As I reflected on this further, perhaps a better way of comparing the FBAR situation to Castello at least in legal income situations (a la Bajakajian) is to look at the tax that the taxpayer failed to pay from the offshore accounts. After all, at least in legal income situations, the only purpose of the FBAR filing requirement is to flush out the tax that might otherwise go untaxed. So, perhaps, the amount of the tax should set the upper limit on the fine. Thus, in the Zaltsberg case I discussed yesterday (see here), the "claimed" tax loss was $60,000 but the FBAR penalty is $1.3 million. (See also my discussion of the claimed amount of the tax loss.)
There are other ways of looking at it as well. I invite readers of this blog to weigh in on the issue.
The bare facts of Zaltsberg do, I think, create a potential Excessive Fines Issue (which, of course, Zaltsberg may have negotiated away in his plea agreement (assuming you can negotiate away such a constitutional issue)). But, going beyond Zaltsberg, I was working with a related issue today in trying to help a U.S. taxpayer decide whether to get into the post 10/15 voluntary disclosure program. I am going to use illustrative facts (not the exact facts I am dealing with but illustrative and every a fancy variation of the facts). Assume that a U.S. taxpayer, Joe Shmoe has a foreign corporation conducting an active trade or business in a foreign country (FC). The business is such that the margins are thin, but it is all about volume and careful cash flow management. The cash flow management results in the foreign bank account having very high balances (but most of it is float between the receipt of revenue and the outflow for costs of conducting the business). The voluntary disclosure program prior to 10/15 required a 20% in lieu of FBAR penalty and post 10/15 requires God know what (perhaps, say 35% to split the baby between 10/15 and the 50% penalty being demanded in the criminal cases to date, of which Zaltsberg is illustrative). So, for purposes of analysis, some good lawyers might just say that Joe Schmoe might want to model the economic cost of disclosure by assuming a 35% in lieu of FBAR penalty. But, Joe Schmoe says that 35% of the highest balance for the highest year actually exceeds his profits over all the years (assume also that he entered the business in 2003).
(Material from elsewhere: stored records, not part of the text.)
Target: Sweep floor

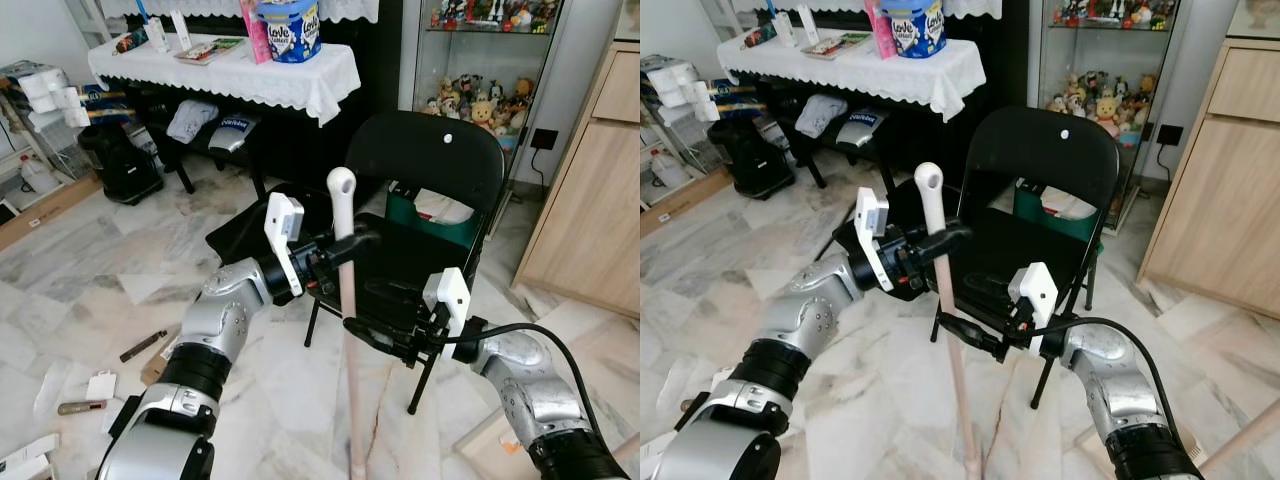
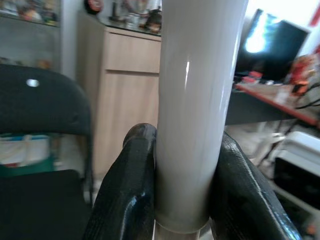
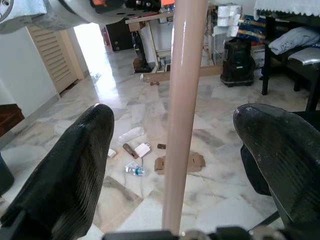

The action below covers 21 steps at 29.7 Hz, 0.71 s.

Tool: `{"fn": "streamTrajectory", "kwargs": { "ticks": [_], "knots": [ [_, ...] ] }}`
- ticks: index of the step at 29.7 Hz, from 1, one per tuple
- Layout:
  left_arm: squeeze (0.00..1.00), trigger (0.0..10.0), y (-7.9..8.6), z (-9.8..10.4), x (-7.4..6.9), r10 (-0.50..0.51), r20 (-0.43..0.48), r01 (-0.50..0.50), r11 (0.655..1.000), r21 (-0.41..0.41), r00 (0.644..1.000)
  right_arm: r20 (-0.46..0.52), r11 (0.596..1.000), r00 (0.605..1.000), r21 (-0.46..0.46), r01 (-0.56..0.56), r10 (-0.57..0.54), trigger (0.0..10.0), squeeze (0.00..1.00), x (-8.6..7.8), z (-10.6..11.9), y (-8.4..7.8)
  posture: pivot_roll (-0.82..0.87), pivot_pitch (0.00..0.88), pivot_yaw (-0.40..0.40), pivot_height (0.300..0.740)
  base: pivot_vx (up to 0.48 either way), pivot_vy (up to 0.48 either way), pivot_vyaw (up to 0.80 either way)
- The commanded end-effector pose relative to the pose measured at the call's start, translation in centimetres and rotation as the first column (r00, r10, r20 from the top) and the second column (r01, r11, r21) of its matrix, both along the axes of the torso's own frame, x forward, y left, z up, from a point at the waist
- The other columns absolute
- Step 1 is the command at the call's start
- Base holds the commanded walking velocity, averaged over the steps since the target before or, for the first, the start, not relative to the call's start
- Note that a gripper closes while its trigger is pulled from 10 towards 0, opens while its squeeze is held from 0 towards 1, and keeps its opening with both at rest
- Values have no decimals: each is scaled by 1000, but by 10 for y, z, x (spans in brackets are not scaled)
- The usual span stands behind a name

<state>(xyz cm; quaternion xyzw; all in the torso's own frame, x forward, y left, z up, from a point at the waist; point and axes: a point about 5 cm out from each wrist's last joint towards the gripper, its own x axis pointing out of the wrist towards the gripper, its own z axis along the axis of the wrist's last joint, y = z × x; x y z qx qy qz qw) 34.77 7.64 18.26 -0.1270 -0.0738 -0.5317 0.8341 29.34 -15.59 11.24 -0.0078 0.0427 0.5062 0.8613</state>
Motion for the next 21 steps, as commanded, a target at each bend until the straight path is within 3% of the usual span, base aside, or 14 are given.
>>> {"fn": "streamTrajectory", "kwargs": {
  "ticks": [1,3,7,12,17,18,20,21],
  "knots": [
    [0,10000,11,5,6,46,22,-46,999,20,999,-1,1000,1000,-1,1,-1,10000,0,-1,-2,1,-112,0,145,740,0,0,0],
    [0,10000,14,3,7,62,30,-64,997,40,998,2,1000,1000,-6,16,-16,10000,0,0,-3,-1,-112,0,144,740,0,0,0],
    [0,10000,24,-6,14,163,79,-174,972,156,983,19,985,987,-61,164,-163,10000,0,6,-10,-14,-111,0,139,740,0,0,0],
    [0,10000,29,-13,16,267,106,-283,941,186,958,13,972,973,-54,230,-230,10000,0,5,-16,-17,-108,0,136,740,0,0,0],
    [0,10000,42,-19,23,456,135,-475,861,185,880,22,954,955,-49,297,-296,10000,0,5,-19,-22,-109,0,132,740,0,0,0],
    [0,10000,42,-19,23,456,135,-475,861,185,880,22,954,955,-49,297,-296,10000,0,5,-19,-22,-109,0,132,740,0,0,0],
    [0,10000,58,-24,28,601,160,-622,755,207,783,18,930,933,-65,361,-360,10000,0,7,-25,-25,-108,0,132,740,0,0,0],
    [0,10000,58,-24,28,601,160,-622,755,207,783,18,930,933,-65,361,-360,10000,0,7,-25,-25,-108,0,132,740,0,0,0]
  ]
}}
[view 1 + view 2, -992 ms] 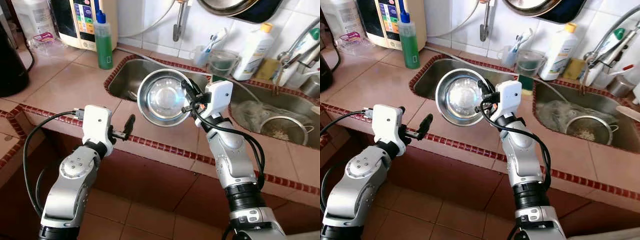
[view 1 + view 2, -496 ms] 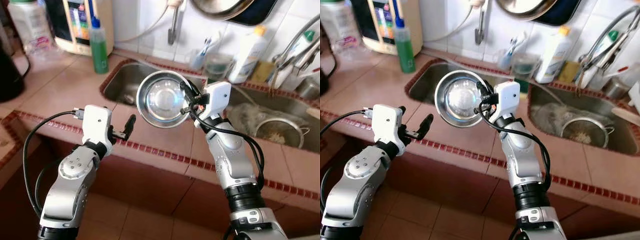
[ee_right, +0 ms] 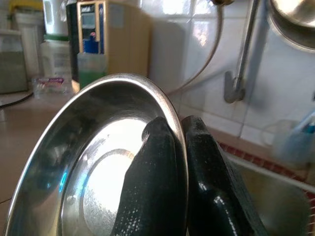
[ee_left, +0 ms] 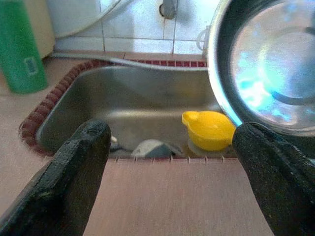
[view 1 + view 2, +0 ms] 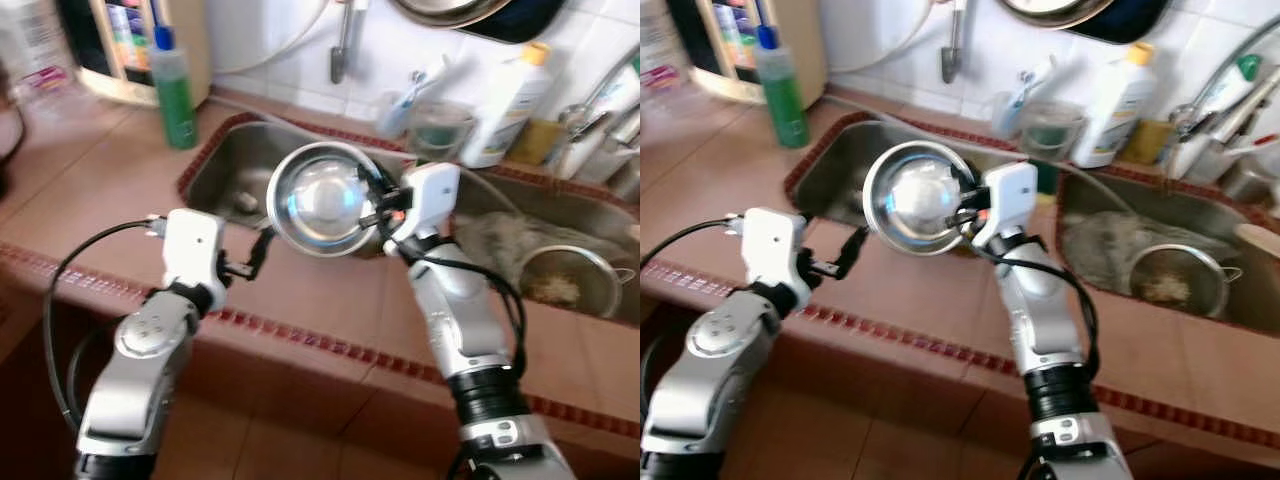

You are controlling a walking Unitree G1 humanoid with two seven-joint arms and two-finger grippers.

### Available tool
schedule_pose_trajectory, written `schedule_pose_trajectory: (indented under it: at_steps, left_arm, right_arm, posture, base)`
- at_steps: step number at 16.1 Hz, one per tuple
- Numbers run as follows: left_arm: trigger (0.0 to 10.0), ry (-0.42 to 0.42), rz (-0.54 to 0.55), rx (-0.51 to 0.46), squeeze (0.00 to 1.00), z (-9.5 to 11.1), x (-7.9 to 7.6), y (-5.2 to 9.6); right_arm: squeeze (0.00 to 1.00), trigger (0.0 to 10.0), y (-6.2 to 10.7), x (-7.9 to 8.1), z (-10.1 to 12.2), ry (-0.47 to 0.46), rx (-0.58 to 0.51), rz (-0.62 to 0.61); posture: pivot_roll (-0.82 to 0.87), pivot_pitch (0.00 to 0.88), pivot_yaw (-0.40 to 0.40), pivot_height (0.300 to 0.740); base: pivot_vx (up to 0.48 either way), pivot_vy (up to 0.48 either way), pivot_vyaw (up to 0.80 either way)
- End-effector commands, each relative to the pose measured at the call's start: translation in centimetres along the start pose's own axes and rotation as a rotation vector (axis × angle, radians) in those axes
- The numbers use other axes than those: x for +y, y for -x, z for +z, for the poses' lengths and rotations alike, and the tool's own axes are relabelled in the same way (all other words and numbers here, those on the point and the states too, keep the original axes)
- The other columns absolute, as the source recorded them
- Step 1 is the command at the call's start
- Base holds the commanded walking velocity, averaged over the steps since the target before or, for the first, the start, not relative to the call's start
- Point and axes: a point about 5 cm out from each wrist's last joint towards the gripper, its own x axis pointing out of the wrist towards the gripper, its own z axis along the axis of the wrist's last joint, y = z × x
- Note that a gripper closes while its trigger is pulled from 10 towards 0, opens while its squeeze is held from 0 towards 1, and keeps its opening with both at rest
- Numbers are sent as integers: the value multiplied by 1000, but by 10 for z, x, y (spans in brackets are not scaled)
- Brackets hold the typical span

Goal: Kitchen organization

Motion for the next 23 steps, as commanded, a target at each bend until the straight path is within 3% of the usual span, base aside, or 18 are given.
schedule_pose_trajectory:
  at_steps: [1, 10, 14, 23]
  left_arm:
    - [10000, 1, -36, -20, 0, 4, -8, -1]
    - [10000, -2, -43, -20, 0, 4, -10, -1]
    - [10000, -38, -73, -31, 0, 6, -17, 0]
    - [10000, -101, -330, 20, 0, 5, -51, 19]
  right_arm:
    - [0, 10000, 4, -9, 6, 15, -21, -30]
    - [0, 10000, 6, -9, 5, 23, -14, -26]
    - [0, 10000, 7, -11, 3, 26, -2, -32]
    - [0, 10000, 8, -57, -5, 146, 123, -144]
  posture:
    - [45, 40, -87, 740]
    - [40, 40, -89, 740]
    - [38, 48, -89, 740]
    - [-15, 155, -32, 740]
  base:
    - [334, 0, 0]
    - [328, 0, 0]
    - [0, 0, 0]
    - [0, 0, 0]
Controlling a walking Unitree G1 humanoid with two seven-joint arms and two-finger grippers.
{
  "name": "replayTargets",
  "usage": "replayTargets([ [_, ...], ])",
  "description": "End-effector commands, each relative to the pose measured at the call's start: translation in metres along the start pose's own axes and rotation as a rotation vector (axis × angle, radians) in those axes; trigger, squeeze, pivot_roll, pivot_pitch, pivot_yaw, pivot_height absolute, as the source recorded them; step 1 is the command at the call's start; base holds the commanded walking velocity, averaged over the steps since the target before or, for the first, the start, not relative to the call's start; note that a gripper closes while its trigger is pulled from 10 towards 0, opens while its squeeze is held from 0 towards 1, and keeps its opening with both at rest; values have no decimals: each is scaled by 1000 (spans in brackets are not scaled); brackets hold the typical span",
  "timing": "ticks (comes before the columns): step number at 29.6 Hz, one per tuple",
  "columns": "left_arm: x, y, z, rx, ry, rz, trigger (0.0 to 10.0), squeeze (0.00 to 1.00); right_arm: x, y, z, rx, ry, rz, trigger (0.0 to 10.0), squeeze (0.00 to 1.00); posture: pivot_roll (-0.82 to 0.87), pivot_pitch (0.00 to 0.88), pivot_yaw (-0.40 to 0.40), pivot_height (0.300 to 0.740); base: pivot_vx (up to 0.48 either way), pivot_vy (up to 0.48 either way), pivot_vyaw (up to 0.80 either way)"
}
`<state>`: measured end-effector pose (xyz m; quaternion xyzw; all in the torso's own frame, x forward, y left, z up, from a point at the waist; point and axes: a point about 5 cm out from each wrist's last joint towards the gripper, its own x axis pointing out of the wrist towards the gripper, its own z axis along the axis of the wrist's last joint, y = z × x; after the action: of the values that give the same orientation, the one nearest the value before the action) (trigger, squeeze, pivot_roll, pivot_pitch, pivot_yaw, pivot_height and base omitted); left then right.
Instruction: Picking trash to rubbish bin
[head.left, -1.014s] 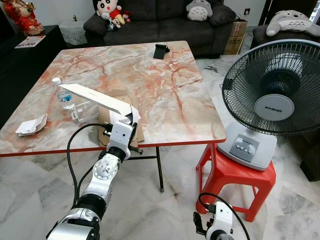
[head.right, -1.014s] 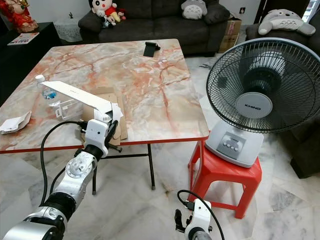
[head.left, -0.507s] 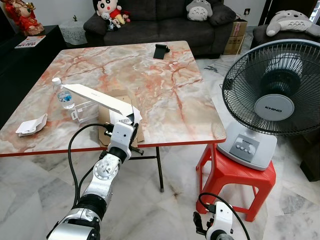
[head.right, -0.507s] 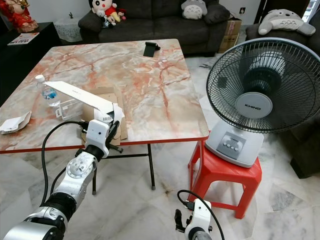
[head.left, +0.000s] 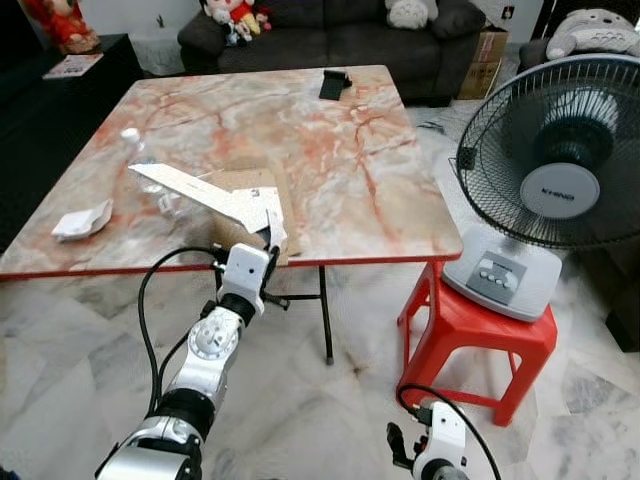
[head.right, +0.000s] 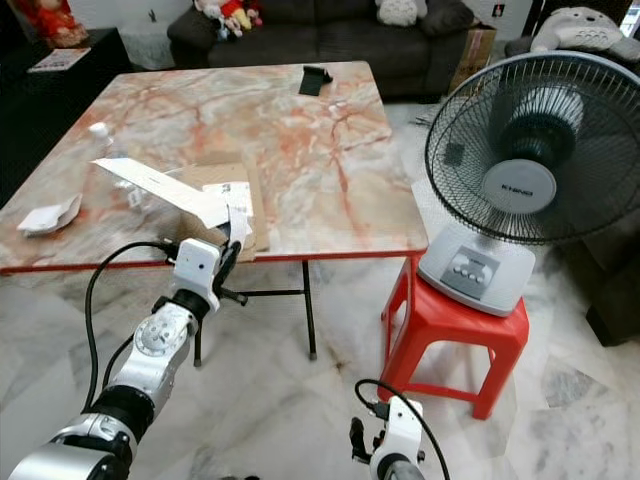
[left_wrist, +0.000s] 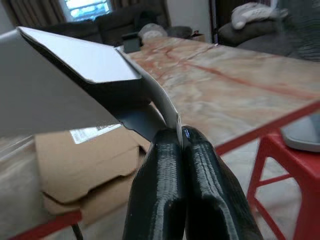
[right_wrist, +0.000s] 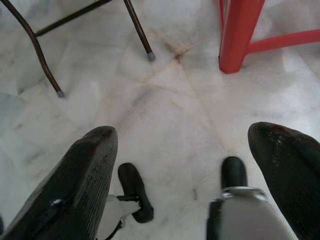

On this basis, Joe Schmoe is getting a worse result than did Castello and he really did not avoid payment of that much tax (let's say his 35% penalty is $1 million and his tax avoided is just $50,000, all on wholly legal income). Is that fair? Is it excessive in the Bajakajian sense? Should the Government only apply the in lieu of FBAR penalty to the real equity in the foreign bank account, not the gross amounts? I hope that the readers can scope out a lot of variations on this theme that raise the same issue in greater or lesser degrees. But, the fear among practitioners is that the IRS has a one size fits all, with no thought of nuance even when Excessive Fines concerns are present.